In the Anglo-Saxon work, "The Seafarer," the speaker refers to himself as an exile. He has no home but the sea.
First, his former world vanished. His lord and protector, it seems, was in the past killed or vanquished and conquered. The speaker's home was lost. He mourns for the loss of his way of life: thus the poem's status as an elegy. The speaker would have been a member of a community led by a lord. But central government did not exist in Anglo-Saxon England. Might, indeed, made one right during this period of history in England. Communities came and went quickly, or came then changed leaders and members quickly. The losers of a battle were kicked off the land.
Since living in exile, the speaker has, apparently, developed a prejudicial us-them attitude toward land lovers, as we might call them today--those who don't spend most of their lives on the sea. Land dwellers do not suffer like he does, according to the speaker, and thus he is bitter toward them.
Since he doesn't have the home of his former years, and since he despises those who live in the cities, he spends his time on the sea, though suffering is often the result.
There is also a small bit of the speaker simply being a person who wants to travel and see other people's homes and distant lands. As he writes, his "heart wanders away," and his "soul roams with the sea." This urge to wonder, however, is clouded by his loss, his suffering, and his hatred.

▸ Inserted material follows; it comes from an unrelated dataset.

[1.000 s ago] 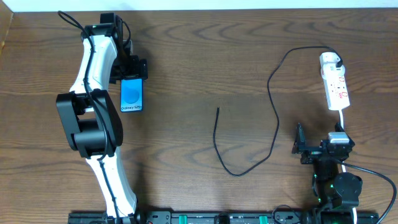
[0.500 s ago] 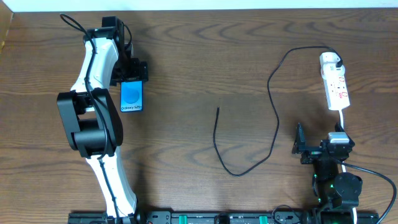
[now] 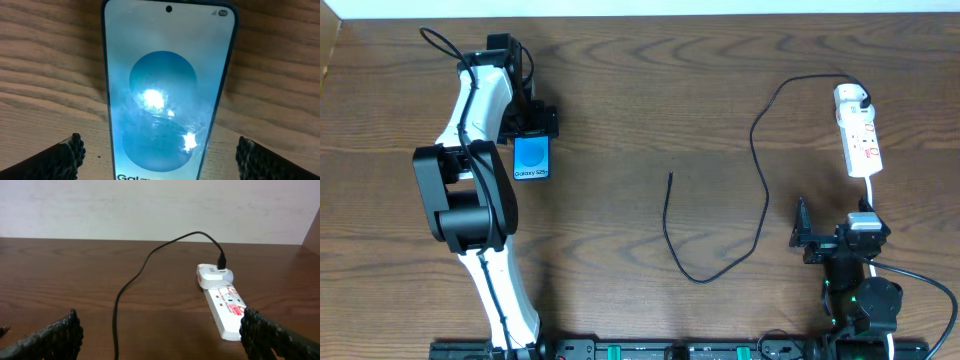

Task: Plug charger to phone and switch on socket
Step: 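Lower the left gripper onto the phone's lower end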

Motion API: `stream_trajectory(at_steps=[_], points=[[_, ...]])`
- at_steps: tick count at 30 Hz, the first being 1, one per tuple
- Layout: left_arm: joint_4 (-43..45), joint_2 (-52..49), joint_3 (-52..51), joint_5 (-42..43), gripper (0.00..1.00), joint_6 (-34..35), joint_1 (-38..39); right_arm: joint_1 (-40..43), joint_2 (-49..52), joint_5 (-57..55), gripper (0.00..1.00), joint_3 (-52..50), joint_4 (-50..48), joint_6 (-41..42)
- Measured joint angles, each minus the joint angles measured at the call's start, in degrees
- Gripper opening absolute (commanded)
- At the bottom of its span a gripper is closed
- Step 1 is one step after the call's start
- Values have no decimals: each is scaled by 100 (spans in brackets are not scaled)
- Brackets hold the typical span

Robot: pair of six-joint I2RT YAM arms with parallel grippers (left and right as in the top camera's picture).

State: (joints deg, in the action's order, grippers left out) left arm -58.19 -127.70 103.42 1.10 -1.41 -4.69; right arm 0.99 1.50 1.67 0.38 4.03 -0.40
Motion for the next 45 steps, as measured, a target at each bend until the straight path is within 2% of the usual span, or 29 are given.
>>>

The narrator of the "Seafarer" speaks in heartrending terms of the loneliness of his life on the sea and his inability to savor the delights of the shore. However, there are some compensations for his life at sea that he discusses toward the end of the poem. He states, "I do not believe/that the riches of the world/will stand forever." He believes that the glories of earthly existence, including the amassing of wealth, do not matter when one dies. Instead, one must desire, as the narrator says, "the praise of the living." To earn this praise, which will outlast death, a person must be brave and do battle for God. The narrator says toward the end of the poem, "God is mightier / than any man's thought." In other words, the seafarer has the opportunity to gain fame for his bravery and his godliness through his life on the sea. These rewards are, in the end, worthier compensations than gold or temporary delights.